======== DATA SHOWN ========

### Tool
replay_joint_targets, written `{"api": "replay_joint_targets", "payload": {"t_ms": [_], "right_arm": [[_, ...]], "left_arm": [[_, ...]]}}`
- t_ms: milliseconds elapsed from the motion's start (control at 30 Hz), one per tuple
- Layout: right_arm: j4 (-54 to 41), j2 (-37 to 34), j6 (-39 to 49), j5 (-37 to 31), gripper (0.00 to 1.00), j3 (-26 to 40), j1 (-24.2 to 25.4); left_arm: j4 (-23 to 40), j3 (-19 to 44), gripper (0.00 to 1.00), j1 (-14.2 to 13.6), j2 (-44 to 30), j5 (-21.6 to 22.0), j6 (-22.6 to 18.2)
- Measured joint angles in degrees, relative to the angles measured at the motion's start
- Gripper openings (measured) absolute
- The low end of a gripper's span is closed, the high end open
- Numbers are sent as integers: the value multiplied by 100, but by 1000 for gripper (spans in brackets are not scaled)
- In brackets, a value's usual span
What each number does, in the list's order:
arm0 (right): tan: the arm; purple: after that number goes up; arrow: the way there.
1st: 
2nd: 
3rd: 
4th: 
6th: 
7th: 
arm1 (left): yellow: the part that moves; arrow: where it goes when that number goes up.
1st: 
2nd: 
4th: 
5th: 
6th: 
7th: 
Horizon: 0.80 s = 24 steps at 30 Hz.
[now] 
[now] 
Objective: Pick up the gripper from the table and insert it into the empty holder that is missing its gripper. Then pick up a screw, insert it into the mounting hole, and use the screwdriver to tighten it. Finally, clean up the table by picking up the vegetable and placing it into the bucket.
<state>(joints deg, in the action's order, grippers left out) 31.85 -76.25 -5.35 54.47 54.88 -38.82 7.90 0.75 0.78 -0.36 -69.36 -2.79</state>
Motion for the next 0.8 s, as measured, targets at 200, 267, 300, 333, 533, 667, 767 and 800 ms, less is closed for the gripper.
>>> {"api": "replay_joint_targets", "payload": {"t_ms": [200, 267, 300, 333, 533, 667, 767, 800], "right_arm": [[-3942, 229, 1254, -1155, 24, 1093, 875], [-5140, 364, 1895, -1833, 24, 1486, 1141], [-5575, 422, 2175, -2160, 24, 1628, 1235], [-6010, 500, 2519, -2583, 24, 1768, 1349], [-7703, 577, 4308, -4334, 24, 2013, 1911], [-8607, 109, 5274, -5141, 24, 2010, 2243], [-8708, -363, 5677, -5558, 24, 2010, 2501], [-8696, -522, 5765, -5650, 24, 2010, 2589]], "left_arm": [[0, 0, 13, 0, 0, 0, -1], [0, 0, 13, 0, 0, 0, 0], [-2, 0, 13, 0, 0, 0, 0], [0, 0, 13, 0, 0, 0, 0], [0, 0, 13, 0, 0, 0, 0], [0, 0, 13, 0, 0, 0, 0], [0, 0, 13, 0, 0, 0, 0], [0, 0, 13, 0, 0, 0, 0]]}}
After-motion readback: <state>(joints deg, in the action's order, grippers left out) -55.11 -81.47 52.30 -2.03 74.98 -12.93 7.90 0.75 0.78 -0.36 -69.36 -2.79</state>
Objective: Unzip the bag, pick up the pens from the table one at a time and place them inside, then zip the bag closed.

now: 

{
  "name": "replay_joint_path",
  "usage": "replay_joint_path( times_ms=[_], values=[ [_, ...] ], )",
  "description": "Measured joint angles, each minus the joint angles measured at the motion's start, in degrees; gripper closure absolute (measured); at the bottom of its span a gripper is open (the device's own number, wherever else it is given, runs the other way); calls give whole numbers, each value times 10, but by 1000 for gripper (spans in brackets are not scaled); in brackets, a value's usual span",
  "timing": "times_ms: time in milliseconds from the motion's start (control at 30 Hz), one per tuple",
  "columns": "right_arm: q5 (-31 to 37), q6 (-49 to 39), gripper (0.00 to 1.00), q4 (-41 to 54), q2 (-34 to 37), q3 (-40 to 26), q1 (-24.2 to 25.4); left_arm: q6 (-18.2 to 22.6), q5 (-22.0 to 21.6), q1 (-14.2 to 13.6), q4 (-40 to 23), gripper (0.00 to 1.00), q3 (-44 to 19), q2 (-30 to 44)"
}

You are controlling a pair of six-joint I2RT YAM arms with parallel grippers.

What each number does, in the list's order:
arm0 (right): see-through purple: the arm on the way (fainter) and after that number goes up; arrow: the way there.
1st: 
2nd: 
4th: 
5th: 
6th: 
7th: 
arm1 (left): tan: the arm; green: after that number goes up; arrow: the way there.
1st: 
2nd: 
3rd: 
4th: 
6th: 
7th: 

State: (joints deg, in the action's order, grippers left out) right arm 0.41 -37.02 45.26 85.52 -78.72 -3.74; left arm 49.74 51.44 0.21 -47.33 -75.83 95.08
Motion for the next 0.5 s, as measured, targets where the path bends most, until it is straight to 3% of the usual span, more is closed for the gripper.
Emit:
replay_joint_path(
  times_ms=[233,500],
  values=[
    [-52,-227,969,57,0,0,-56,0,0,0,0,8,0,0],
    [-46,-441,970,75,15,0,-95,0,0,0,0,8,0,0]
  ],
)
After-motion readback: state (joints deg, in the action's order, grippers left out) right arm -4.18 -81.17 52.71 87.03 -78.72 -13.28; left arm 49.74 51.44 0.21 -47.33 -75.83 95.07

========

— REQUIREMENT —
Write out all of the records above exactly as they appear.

— SOLUTION TO THIS PROBLEM —
### Tool
replay_joint_targets, written `{"api": "replay_joint_targets", "payload": {"t_ms": [_], "right_arm": [[_, ...]], "left_arm": [[_, ...]]}}`
- t_ms: milliseconds elapsed from the motion's start (control at 30 Hz), one per tuple
- Layout: right_arm: j4 (-54 to 41), j2 (-37 to 34), j6 (-39 to 49), j5 (-37 to 31), gripper (0.00 to 1.00), j3 (-26 to 40), j1 (-24.2 to 25.4); left_arm: j4 (-23 to 40), j3 (-19 to 44), gripper (0.00 to 1.00), j1 (-14.2 to 13.6), j2 (-44 to 30), j5 (-21.6 to 22.0), j6 (-22.6 to 18.2)
- Measured joint angles in degrees, relative to the angles measured at the motion's start
- Gripper openings (measured) absolute
- The low end of a gripper's span is closed, the high end open
- Numbers are sent as integers: the value multiplied by 100, but by 1000 for gripper (spans in brackets are not scaled)
- In brackets, a value's usual span
What each number does, in the list's order:
arm0 (right): tan: the arm; purple: after that number goes up; arrow: the way there.
1st: 
2nd: 
3rd: 
4th: 
6th: 
7th: 
arm1 (left): yellow: the part that moves; arrow: where it goes when that number goes up.
1st: 
2nd: 
4th: 
5th: 
6th: 
7th: 
Horizon: 0.80 s = 24 steps at 30 Hz.
[now] 
[now] 
Objective: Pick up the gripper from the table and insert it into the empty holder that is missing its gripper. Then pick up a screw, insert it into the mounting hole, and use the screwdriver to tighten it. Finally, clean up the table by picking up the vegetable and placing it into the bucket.
<state>(joints deg, in the action's order, grippers left out) 31.85 -76.25 -5.35 54.47 54.88 -38.82 7.90 0.75 0.78 -0.36 -69.36 -2.79</state>
Motion for the next 0.8 s, as measured, targets at 200, 267, 300, 333, 533, 667, 767 and 800 ms, less is closed for the gripper.
>>> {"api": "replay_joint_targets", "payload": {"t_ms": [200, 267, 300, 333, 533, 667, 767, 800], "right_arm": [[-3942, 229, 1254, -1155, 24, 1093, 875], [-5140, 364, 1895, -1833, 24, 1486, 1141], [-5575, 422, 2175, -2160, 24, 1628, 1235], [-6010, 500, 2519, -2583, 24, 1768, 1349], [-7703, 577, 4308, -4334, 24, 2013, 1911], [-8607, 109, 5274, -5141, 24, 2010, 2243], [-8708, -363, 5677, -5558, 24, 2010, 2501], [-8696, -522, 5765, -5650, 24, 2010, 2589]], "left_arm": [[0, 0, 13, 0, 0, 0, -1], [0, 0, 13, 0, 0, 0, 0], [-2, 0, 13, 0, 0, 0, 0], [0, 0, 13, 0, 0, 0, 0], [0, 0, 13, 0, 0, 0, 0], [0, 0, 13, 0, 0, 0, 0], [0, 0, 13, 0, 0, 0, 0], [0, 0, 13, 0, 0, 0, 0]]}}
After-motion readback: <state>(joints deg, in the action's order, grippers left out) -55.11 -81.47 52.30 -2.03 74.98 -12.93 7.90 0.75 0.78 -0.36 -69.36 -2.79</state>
Objective: Unzip the bag, pick up the pens from the table one at a time and place them inside, then zip the bag closed.

now: 

{
  "name": "replay_joint_path",
  "usage": "replay_joint_path( times_ms=[_], values=[ [_, ...] ], )",
  "description": "Measured joint angles, each minus the joint angles measured at the motion's start, in degrees; gripper closure absolute (measured); at the bottom of its span a gripper is open (the device's own number, wherever else it is given, runs the other way); calls give whole numbers, each value times 10, but by 1000 for gripper (spans in brackets are not scaled); in brackets, a value's usual span",
  "timing": "times_ms: time in milliseconds from the motion's start (control at 30 Hz), one per tuple",
  "columns": "right_arm: q5 (-31 to 37), q6 (-49 to 39), gripper (0.00 to 1.00), q4 (-41 to 54), q2 (-34 to 37), q3 (-40 to 26), q1 (-24.2 to 25.4); left_arm: q6 (-18.2 to 22.6), q5 (-22.0 to 21.6), q1 (-14.2 to 13.6), q4 (-40 to 23), gripper (0.00 to 1.00), q3 (-44 to 19), q2 (-30 to 44)"
}

You are controlling a pair of six-joint I2RT YAM arms with parallel grippers.

What each number does, in the list's order:
arm0 (right): see-through purple: the arm on the way (fainter) and after that number goes up; arrow: the way there.
1st: 
2nd: 
4th: 
5th: 
6th: 
7th: 
arm1 (left): tan: the arm; green: after that number goes up; arrow: the way there.
1st: 
2nd: 
3rd: 
4th: 
6th: 
7th: 

State: (joints deg, in the action's order, grippers left out) right arm 0.41 -37.02 45.26 85.52 -78.72 -3.74; left arm 49.74 51.44 0.21 -47.33 -75.83 95.08
Motion for the next 0.5 s, as measured, targets where the path bends most, until it is straight to 3% of the usual span, more is closed for the gripper.
Emit:
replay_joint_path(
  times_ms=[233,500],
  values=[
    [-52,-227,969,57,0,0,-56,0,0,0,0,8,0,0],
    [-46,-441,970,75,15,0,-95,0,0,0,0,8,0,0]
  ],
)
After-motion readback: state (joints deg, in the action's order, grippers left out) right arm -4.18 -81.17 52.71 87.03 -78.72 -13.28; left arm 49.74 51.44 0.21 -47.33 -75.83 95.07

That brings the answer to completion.